Friday, June 14, 2013

      It seemed a rather simple endeavor—building a web site. Templates are supposed to make it easy, just fill in the blanks…right?! When I saw the picture of this mouse I knew I had to post it as this was what I looked like at various points while building my .com! Web design seemed like a bottomless pit of possibilities and, being the creative person that I am, I felt compelled to explore as many of those possibilities as I was able. At some point I realized I would never create another piece of jewelry to post on my .com if I didn't back off a little and let it rest…as is…
     SEOs, CSVs, SLLs, SQLs, URLS—and the list goes on—of acronyms that I was clueless about. Working with my computer, a server host, a theme host, and various modules sites proved to be rather complicated, and when I finally thought I might have some small handle on the whole process I found that different browsers...taaaa, daaa...work differently. I spent two hours working on making a voucher box appear at check out--a relative simple, straight forward task--when I stumbled upon the fact that it would appear in one browser, but not in another. There was no “fix” to be made! There went two hours I could have been working on jewelry!
     As it stands, I now have a dot .com--www.bachscrafts.com. I've managed to keep my costs down on my “free domain.” After buying host time at $1.99 a month—to get that rate you have to buy several months at a time—I needed to buy an SSL (secure site lock) to encode and protect credit card purchases. To add any of the bells and whistles to my “free template,” took all my will power to resist. On several occasions it possibly floated around in the back of my mind that if I would upgrade my template or add certain modules some of the problems I was having would disappear. I was able to find free modules to satisfy my desire to expand my template beyond the basic Prestashop mold and tweak some of the features without having to risk all by rewriting the html coding. One misplaced comma can dismantle a whole site!

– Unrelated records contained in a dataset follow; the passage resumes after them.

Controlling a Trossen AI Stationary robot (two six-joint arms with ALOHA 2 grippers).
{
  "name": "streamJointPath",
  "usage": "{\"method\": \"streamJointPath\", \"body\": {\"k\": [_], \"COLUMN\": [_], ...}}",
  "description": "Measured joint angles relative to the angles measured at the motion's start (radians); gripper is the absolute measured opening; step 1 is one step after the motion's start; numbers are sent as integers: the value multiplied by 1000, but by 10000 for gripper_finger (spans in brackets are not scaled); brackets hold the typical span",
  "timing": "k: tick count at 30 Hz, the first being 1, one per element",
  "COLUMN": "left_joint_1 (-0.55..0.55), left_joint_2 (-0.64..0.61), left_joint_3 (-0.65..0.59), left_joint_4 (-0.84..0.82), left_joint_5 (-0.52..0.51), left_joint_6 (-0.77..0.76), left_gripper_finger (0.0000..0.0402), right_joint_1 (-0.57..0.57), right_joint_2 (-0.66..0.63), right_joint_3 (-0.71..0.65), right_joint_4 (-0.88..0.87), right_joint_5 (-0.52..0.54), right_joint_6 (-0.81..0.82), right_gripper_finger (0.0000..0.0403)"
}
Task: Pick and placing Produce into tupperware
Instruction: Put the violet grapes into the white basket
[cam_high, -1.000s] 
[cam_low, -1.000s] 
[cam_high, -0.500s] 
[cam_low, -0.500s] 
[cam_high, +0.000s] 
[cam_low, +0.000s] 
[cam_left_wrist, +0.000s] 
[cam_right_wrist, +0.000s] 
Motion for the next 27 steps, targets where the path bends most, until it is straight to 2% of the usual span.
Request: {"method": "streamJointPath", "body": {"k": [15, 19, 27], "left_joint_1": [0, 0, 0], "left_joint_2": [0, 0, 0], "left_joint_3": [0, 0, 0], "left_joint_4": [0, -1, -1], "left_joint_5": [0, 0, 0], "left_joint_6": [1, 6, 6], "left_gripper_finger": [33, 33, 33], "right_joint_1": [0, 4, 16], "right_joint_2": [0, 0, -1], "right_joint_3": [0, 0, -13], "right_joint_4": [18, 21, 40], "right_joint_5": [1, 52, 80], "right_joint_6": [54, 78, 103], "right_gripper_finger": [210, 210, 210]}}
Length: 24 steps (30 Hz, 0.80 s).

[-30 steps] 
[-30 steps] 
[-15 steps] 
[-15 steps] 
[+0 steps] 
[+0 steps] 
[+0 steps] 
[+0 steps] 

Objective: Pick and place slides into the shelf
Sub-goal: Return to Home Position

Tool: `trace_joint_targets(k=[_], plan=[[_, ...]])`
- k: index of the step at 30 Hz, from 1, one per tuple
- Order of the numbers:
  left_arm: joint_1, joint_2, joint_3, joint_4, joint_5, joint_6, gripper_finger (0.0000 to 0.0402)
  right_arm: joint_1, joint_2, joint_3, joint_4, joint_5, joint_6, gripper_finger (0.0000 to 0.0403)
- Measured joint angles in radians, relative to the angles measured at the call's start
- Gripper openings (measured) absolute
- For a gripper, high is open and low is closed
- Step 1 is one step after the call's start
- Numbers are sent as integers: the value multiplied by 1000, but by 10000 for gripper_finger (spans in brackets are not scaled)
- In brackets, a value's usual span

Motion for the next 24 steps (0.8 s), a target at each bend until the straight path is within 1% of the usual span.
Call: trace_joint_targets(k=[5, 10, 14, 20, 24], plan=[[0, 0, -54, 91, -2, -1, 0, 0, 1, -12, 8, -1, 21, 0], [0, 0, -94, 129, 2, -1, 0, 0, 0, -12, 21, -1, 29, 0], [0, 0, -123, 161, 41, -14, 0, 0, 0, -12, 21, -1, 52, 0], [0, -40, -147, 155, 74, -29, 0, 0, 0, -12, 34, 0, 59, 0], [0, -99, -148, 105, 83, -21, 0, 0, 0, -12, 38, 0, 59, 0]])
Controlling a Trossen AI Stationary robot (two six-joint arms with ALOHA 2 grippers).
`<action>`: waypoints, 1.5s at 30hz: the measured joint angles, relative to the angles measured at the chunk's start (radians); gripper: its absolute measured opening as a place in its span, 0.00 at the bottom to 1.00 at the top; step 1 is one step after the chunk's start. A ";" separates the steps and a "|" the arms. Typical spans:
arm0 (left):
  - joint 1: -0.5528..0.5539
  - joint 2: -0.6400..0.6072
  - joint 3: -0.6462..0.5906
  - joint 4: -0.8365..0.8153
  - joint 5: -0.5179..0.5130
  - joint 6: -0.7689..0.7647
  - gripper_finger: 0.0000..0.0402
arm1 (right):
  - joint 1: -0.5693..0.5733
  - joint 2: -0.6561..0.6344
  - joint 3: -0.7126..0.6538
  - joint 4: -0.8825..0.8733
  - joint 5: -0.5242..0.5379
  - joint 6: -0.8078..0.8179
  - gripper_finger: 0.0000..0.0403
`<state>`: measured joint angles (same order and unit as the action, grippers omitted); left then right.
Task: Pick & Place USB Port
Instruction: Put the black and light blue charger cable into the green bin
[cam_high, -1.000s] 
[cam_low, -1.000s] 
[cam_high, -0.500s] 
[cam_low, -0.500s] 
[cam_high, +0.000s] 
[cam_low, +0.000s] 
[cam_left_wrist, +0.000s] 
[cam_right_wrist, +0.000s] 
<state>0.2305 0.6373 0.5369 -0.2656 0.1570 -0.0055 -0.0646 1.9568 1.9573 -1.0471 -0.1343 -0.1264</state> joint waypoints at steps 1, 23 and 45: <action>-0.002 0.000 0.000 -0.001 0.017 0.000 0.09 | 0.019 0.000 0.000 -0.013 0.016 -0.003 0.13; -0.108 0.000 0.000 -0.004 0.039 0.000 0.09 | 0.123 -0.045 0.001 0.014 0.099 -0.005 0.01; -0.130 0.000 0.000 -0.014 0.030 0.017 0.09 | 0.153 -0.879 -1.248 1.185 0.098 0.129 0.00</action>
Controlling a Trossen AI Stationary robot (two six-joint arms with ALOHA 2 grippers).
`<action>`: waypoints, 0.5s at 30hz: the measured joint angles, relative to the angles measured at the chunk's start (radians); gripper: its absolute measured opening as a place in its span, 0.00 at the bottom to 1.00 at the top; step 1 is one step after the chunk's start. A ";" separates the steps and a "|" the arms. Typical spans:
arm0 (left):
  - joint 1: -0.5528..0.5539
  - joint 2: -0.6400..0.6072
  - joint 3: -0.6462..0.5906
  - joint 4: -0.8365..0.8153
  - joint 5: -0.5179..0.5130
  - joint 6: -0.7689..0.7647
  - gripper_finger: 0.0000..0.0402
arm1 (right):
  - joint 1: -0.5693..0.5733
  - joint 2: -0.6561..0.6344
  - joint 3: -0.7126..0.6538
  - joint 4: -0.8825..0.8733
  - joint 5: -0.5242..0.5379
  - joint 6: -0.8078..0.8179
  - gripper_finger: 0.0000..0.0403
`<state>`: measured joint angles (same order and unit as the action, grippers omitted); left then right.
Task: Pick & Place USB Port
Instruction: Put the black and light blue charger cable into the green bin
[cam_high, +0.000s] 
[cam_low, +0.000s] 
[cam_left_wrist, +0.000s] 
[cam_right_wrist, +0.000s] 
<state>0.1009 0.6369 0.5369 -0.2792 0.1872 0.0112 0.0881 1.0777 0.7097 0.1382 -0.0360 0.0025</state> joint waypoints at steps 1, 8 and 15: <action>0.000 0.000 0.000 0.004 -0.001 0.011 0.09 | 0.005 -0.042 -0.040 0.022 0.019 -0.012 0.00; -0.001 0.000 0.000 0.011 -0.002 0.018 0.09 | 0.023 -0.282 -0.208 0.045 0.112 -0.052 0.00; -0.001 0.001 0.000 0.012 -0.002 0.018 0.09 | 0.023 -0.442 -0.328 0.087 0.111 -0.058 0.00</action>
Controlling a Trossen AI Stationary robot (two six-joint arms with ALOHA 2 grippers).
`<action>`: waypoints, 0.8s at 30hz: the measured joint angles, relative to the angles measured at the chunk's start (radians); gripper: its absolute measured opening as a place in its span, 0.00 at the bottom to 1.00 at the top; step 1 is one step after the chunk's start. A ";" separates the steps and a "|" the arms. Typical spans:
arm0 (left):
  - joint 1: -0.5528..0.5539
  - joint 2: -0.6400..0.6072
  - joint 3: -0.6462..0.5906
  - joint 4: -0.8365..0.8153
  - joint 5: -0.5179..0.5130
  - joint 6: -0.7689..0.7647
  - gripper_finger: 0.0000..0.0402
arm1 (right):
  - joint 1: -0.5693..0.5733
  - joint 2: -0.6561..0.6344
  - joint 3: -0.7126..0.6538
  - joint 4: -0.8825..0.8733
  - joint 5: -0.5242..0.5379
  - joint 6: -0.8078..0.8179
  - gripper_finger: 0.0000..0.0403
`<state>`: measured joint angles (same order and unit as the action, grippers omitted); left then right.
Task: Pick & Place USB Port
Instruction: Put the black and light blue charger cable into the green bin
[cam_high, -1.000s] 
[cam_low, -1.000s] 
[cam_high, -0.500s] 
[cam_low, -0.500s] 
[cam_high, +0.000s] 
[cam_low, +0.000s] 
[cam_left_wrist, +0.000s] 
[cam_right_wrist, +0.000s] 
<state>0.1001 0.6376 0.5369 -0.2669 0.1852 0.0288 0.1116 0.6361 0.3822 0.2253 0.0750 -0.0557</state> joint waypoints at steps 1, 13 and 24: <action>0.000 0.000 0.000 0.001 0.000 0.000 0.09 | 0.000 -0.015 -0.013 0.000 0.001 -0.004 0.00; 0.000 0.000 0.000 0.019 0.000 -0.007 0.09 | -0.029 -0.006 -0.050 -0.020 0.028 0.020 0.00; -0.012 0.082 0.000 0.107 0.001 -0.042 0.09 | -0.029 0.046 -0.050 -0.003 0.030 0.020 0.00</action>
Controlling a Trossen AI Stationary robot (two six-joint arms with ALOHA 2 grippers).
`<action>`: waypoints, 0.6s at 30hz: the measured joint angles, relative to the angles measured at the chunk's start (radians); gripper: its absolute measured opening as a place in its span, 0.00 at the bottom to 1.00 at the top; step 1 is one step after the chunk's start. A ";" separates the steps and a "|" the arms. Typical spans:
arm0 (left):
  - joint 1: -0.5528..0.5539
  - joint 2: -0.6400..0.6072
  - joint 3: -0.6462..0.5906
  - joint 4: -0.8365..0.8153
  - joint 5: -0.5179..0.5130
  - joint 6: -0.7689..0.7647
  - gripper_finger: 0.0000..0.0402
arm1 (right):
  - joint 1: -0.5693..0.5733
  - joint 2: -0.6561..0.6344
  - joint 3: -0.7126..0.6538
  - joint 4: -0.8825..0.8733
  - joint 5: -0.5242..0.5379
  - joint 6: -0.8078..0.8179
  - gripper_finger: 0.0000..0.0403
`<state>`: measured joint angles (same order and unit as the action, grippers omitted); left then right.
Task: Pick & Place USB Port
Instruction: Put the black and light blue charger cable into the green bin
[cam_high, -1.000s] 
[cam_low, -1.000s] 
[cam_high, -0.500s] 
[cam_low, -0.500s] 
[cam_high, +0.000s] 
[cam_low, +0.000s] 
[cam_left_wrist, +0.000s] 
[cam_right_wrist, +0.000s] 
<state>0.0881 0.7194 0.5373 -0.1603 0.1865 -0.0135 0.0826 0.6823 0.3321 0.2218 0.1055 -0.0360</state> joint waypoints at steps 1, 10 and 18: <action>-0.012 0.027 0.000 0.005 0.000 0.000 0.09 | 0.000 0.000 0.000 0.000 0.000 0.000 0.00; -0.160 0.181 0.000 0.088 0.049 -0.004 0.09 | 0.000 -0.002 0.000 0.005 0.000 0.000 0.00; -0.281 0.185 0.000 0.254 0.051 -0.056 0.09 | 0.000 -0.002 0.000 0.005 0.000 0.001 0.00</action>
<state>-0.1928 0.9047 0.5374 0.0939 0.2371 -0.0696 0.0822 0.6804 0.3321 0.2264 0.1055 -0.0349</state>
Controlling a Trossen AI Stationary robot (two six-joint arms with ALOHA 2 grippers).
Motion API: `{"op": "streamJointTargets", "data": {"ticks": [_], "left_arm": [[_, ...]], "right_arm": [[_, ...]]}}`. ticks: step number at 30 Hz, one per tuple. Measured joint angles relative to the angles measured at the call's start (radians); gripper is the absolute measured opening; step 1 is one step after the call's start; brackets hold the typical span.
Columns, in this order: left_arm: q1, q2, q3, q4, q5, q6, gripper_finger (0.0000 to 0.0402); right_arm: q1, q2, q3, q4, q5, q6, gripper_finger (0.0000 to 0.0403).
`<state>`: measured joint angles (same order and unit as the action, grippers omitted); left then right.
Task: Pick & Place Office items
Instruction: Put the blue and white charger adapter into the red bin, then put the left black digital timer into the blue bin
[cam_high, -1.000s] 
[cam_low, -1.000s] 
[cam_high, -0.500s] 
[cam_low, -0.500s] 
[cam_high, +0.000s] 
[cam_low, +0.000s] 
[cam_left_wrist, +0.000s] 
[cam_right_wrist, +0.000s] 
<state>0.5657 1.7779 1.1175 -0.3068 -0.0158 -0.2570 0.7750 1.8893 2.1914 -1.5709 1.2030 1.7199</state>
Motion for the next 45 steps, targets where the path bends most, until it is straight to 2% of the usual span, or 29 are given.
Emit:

     What really saved me from becoming a totally bald mouse were the Nemo tutorials on You Tube: a step by step guide through the drop down menus in the back shop (as opposed to the front shop which you view on the web.) Prestashop’s back shop has a menu bar of 11 different items, and sub menus beyond count, and that expand with every module added. The drag and drop features of this blog are NOT to be compared to the eCommerce back shop that exists with both the domain host and in the template design itself. I’m embarrassed to admit it, but I cried when I came across Nemo’s step-by-step easy to follow—let me emphasis here—visual instructions. And I loved to hear him say that some features were not intuitive, or not working properly--“bugs”—and to realize that I was not a complete imbecile when I did A, then B, but C did not fall into line…so I’ve learned to live with bugs. I guess I could upgrade to a “better” template, but I doubt even that would get ride of some of those pesty bugs!

     I hope you’ll visit my web site (and make a purchase), and though it doesn't stand out as anything terribly creative, I’m rather proud of my accomplishment. From start of project to launch of web site only took me three months! Once I started to figure out the basics it went a lot smoother…thanks Nemo! And thanks to the complication of figuring out shipping costs and linking to the USPS, I found it easier to just offer free shipping for now
. I hope to figure out that module sometime this summer, so while I’m doing that I’d make use of the free shipping feature on my site! Happy shopping!!!